- YOUR GOAL: Wherever the line with "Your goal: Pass" sits in the listing below, transcribe from it up to and including the line with "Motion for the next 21", exactly, and leave the remaining lines out.

- INFORMATION SUPPLIED:
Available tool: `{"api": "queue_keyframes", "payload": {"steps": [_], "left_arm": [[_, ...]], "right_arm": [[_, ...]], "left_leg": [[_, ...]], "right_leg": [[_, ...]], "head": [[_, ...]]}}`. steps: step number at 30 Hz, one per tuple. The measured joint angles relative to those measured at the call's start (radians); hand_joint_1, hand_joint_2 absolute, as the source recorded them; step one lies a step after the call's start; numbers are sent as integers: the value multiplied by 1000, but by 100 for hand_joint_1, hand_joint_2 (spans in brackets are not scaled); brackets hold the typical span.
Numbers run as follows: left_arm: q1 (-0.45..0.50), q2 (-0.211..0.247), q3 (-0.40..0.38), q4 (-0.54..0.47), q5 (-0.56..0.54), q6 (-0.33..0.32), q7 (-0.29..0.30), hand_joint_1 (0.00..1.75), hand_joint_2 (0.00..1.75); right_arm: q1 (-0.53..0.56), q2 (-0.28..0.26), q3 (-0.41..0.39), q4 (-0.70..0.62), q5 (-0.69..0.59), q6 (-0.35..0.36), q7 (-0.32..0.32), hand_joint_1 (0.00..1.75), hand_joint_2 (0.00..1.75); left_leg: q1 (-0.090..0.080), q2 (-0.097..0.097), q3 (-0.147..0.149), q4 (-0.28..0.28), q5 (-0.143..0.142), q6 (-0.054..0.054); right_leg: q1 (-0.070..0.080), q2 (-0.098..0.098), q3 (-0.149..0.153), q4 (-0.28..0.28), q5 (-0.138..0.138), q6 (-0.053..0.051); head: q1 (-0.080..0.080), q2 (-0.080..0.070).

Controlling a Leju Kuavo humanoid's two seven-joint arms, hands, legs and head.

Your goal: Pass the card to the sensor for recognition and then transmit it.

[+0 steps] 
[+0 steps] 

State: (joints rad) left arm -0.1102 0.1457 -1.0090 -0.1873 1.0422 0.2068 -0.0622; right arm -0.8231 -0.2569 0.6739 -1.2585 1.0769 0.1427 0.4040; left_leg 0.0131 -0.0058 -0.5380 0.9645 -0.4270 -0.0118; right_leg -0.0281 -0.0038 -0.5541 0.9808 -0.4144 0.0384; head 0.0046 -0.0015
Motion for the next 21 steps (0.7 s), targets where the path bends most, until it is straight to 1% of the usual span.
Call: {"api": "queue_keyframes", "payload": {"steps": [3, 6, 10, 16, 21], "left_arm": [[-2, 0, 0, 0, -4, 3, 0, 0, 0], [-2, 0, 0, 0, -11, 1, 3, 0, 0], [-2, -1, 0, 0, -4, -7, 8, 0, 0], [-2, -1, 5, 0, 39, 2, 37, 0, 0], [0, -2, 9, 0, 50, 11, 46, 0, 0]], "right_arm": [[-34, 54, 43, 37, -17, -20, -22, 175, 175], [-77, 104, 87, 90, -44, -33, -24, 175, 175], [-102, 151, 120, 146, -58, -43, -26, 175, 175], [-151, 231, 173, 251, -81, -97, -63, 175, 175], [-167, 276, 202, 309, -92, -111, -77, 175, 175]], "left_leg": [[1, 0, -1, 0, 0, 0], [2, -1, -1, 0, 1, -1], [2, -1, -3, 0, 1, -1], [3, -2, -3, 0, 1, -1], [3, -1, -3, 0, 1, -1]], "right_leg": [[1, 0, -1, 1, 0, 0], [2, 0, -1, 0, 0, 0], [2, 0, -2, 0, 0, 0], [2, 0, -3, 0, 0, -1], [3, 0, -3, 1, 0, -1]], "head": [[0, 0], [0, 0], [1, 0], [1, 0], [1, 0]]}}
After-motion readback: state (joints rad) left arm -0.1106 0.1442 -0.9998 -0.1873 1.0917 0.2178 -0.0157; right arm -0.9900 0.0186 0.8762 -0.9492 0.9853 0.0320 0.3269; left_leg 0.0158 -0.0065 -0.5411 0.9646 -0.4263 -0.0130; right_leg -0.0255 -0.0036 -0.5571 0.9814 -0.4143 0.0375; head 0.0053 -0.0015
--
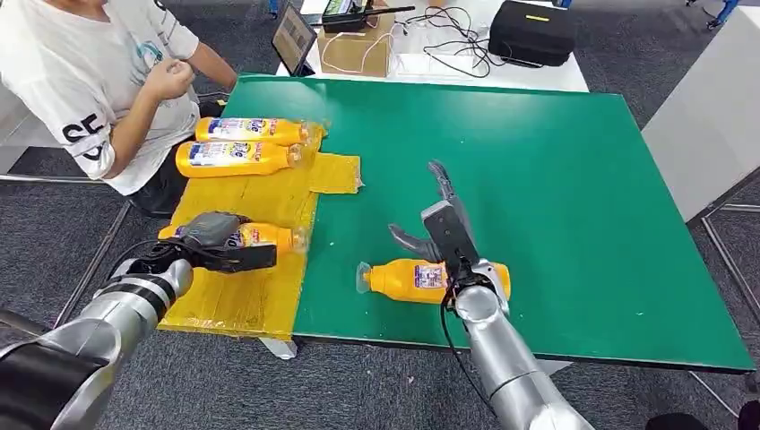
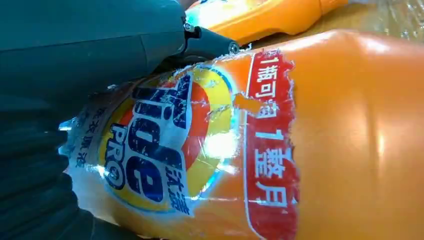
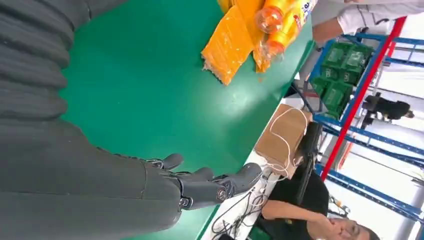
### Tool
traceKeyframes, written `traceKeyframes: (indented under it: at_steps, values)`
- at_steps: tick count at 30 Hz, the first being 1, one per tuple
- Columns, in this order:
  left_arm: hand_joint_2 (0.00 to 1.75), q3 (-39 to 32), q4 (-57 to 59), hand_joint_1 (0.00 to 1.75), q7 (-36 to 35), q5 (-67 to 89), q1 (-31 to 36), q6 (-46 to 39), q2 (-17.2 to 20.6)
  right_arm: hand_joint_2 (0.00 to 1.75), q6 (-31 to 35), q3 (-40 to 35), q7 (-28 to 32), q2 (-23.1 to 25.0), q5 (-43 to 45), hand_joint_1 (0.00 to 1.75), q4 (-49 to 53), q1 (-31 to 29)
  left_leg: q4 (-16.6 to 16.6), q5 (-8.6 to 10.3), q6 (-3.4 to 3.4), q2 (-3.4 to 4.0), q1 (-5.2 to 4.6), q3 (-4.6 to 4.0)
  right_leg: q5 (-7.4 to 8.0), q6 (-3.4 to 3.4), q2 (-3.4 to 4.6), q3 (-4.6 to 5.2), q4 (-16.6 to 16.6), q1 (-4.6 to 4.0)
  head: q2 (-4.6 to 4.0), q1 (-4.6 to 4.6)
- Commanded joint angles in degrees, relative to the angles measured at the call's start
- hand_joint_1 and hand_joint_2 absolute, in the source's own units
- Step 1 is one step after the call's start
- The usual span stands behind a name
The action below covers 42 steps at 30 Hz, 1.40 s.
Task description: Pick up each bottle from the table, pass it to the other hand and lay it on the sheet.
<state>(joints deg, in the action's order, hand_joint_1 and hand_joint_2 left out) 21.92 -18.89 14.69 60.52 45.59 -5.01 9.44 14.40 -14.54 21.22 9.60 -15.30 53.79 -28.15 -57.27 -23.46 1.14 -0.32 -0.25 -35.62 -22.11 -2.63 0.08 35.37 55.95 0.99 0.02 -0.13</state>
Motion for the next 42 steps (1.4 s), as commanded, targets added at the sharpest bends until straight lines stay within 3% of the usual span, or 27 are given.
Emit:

- TASK SOLUTION:
Your goal: Pass the card to the sensor for recognition and then transmit it.

[+0 steps] 
[+0 steps] 

State: (joints rad) left arm -0.1102 0.1457 -1.0090 -0.1873 1.0422 0.2068 -0.0622; right arm -0.8231 -0.2569 0.6739 -1.2585 1.0769 0.1427 0.4040; left_leg 0.0131 -0.0058 -0.5380 0.9645 -0.4270 -0.0118; right_leg -0.0281 -0.0038 -0.5541 0.9808 -0.4144 0.0384; head 0.0046 -0.0015
Motion for the next 21 steps (0.7 s), targets where the path bends most, until it is straight to 1% of the usual span.

This concludes the exercise.